Jon’s just watching him, half amused half awkward in that special Jon way, and Stephen keeps stirring the sauce.

“Stephen?” Jon begins, then clears his throat. “You know, uh. I mean, you and me. You know I . . . well, you know.”

Stephen grins, puts the spoon down and turns to Jon. “Ah.”

“Ah?”

“Yeah.”

“Just ah?”

“It was about as romantic as yours.”

“Romantic.” Jon screws his face up slightly, then looks at the stove. “Your sauce is going to burn.”

“It needed more salt, anyway.”

“I’m pretty sure burnt saucepan doesn’t contain sodium,” Jon says with a small smile.

Stephen picks up the spoon and begins to stir once more. “Hey Jon? You know I awkward confession you too, right?”

***********************

Jon has a caramel latte, Stephen has his with vanilla, and they both decide either way it’s pretty girly. 

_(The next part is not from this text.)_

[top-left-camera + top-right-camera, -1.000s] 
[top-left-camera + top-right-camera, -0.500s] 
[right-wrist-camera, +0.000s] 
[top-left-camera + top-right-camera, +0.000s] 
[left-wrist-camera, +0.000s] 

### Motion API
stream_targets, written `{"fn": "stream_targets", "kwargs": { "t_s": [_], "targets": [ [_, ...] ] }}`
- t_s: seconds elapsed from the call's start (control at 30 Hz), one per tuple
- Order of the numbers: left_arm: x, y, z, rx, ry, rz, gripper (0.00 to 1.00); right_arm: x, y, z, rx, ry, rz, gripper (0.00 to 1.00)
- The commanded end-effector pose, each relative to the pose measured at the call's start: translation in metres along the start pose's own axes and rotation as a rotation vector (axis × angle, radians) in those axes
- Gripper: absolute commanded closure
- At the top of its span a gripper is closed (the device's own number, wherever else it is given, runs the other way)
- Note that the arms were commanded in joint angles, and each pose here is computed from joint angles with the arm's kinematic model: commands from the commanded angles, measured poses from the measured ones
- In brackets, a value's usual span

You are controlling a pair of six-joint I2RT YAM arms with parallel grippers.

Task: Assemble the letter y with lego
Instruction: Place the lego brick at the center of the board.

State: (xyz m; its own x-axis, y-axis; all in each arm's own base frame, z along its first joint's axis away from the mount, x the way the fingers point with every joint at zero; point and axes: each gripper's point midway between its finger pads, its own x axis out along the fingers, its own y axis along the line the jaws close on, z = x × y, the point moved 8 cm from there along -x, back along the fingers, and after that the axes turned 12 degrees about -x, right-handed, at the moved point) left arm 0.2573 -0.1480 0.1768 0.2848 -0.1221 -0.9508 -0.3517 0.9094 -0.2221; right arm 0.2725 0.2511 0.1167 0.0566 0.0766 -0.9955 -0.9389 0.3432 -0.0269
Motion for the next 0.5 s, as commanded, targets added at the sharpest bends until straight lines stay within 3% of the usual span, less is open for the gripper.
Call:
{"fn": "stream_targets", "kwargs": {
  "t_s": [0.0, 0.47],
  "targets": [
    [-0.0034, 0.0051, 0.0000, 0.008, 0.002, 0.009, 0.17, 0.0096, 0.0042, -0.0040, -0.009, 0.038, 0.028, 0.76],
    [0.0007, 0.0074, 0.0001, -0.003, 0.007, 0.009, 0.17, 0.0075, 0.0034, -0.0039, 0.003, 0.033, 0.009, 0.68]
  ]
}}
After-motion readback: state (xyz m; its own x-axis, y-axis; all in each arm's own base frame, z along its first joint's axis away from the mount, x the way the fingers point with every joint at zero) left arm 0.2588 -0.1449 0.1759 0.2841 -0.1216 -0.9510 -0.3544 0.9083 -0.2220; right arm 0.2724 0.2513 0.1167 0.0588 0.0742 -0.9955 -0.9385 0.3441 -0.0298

“Whatever happened to the days when men drank straight black coffee with a chaser of motor oil?” Jon wonders as they leave the café.

“Flavour was invented, Jon, try to keep up.”

“The oil gave me ulcers anyway.”

“Living gives you ulcers,” Stephen counters as they walk.

Jon is quicker on the draw, shoots back, “That’s hypochondria.”

Monkey has slowly but surely chewed Jon’s couch to hell, and Tracey asked Jon to buy a new one going on two months ago. They find a furniture store; sit down on a few before Jon gets distracted by the desk chairs. “I’ve been needing a new one,” he says, eyeing off a comfy looking leather chair. “Wow, this one can raise me up enough to look tall.”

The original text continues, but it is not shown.